Farmers are ordained land-priests who preside over the Table of Plenty that this country and the rest of the world depends upon for sustenance.  They may not wear stoles, collars, or chasubles as an outward sign of their ministry, but the holy robes they wear are the flannel shirt, the John Deere cap, and their blue jeans. Their altars are the very fields that they come to season after season with seed, plow, planter, and combine. Their chalices are the storage bens, trains, and trucks filled with grain that will move through the rest of the world.  From their temple- fields they teach and proclaim that the harvest is great, but the workers are few.  There is much to be gained in properly prepared soil,  the planting of the right type of seed, and harvesting your crop at just the right time, but not everyone is willing to actually move from knowing to doing.  Not everyone is prepared to really hear what God is saying and then change their lives so that they bear more fruit.  Not everyone is willing to risk following their heart so that they might reap the harvest of what it is calling you to do.  Not everyone is willing to let go of their need to cling to  fear in order to feel the harvest of giving and receiving love. 

In this season of harvest, remember to thank a farmer.  They are sign and symbol of the under-celebrated and forgotten sacrament of sowing and reaping.  They are the sages of seeds, planting, harvesting, and giving. They love a life that we take for granted. They love God humbly, silently, deeply, and in their own profound way.  They are the present-day gospel writers, men and women who have devoted their lives to the land.  They are the saints of fertile soil and the holy harvesters of abundance whose spirits unknowingly teach us how to prepare the soil, how to plant a seed, how to care for it, and grow a field of miracles and answered prayers. They weather every storm, political, financial, and physical, walk on water,( whether it falls from the clouds or not) raise to life what seemed dead, feed the hungry, move grain-mountains, find what has been lost, and part the seas of a rainy season in order to find dry land.  Every neighbor in need is their family...their brother and sister. They carry their cross without complaint, and rise up from every kind of death and grave situation. They are the builders of a kingdom that is always in front of us, but not always recognized as the heaven it is.  They pray in their tractors, their pickups, their machine sheds, and their fields.  Farmers love like saints and live like servants.  They are faithful to the Creator of Seed and Soil, both in poverty and wealth.
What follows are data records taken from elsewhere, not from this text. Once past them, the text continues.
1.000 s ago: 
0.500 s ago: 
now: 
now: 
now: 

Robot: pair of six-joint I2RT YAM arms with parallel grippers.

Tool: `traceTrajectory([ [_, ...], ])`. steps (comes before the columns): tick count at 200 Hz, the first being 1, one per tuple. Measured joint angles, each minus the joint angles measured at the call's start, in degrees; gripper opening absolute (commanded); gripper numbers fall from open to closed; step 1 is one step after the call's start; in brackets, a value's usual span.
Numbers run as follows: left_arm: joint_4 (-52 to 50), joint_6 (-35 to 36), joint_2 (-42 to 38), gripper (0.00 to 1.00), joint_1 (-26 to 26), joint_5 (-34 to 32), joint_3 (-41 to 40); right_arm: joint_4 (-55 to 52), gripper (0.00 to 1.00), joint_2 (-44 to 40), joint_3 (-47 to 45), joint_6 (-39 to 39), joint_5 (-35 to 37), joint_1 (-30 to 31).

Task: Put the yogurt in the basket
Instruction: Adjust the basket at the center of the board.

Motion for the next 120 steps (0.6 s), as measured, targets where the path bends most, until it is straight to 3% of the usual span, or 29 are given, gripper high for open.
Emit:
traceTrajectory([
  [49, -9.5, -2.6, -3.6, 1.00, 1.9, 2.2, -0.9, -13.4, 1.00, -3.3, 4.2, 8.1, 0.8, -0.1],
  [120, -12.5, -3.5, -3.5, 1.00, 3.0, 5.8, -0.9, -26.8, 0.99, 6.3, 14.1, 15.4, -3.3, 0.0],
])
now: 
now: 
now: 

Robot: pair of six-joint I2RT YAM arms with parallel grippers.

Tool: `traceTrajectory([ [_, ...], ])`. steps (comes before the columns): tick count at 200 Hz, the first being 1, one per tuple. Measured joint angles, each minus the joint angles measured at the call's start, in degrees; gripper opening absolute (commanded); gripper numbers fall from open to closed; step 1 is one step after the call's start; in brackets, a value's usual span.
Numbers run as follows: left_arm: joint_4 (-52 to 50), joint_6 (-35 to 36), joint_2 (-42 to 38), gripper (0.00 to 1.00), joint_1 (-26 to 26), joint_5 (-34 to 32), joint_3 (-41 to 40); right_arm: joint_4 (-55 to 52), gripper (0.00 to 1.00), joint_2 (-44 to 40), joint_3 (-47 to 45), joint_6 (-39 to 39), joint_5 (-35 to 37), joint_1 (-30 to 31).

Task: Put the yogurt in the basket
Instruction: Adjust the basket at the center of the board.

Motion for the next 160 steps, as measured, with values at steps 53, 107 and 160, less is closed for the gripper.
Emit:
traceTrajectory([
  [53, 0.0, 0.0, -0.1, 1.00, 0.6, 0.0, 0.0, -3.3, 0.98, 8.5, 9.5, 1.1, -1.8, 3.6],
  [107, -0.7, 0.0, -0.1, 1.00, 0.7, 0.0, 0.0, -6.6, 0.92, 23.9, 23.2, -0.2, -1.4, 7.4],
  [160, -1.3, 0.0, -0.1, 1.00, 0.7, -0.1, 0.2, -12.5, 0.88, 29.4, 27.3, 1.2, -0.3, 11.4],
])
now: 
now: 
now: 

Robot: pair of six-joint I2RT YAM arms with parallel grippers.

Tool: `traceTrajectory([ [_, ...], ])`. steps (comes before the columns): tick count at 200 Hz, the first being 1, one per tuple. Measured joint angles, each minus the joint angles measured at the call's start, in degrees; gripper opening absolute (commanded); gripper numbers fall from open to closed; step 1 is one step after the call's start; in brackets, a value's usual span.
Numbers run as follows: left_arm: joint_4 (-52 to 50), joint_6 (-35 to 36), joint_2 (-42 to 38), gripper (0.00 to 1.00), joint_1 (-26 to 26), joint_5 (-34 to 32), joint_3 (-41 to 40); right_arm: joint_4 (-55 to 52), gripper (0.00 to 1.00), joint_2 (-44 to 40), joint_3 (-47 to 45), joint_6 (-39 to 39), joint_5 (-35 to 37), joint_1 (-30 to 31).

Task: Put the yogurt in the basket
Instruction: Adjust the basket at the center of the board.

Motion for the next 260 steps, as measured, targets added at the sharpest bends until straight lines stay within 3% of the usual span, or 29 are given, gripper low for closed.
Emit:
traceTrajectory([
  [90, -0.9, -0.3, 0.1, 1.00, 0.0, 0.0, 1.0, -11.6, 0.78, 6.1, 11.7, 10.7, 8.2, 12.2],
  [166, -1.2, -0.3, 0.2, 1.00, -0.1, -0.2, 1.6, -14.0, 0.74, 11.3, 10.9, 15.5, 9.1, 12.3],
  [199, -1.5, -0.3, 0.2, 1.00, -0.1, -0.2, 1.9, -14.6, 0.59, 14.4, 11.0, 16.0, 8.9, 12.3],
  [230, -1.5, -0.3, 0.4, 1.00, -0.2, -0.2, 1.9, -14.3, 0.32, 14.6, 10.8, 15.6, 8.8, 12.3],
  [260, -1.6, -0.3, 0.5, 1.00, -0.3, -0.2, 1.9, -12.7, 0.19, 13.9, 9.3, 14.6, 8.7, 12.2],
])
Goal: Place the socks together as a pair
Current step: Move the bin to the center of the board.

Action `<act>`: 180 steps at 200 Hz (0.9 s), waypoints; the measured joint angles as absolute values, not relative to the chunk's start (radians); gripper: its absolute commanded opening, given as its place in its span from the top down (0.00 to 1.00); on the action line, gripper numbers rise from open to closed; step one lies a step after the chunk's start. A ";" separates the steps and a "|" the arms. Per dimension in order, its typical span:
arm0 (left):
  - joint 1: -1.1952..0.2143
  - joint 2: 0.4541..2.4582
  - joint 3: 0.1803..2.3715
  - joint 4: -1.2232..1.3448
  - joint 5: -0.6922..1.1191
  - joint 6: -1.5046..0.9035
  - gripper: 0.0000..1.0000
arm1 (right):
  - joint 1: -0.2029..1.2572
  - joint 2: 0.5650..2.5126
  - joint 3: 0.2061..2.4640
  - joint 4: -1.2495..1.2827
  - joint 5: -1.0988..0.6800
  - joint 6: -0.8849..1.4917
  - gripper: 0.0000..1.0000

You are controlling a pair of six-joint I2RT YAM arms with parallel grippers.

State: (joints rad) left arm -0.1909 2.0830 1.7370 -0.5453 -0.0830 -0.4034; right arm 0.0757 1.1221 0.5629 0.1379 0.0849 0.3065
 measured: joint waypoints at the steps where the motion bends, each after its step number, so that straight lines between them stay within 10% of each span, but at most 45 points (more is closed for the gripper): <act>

In this season of harvest and thanksgiving,  I have to thank my deceased father for the privilege of watching a saint at work.  I have to thank my brother for carrying on his legacy of sowing and reaping.  I have to thank my grandfathers for their holy laboring and the legacy of planting and harvesting that they left me and my children.  My life isn't being lived out on a farm like the one I grew up on, but I am able to "farm" in my own unique way because of their love for farming.  I learned how to plant seeds of love, hope, and faith.  I learned how to care for the soil of my heart.  I learned how to grow miracles of every kind and share what I've harvested with my children, my family, and the rest of the world, both in small and large ways.  I learned a reverence for the earth of our hearts and minds, and am careful to be aware of what  I choose to plant and grow there.  I learned how to work hard, believe big, and have fun while doing it.  I learned who God is, and the sheer power of what God can do because I spent my childhood on a farm. Thank you, Dad!  Thank you, Doug!  Your laboring does not go unnoticed.  May your harvesting always wear the strong crown of abundance and overflow with prosperity of every kind.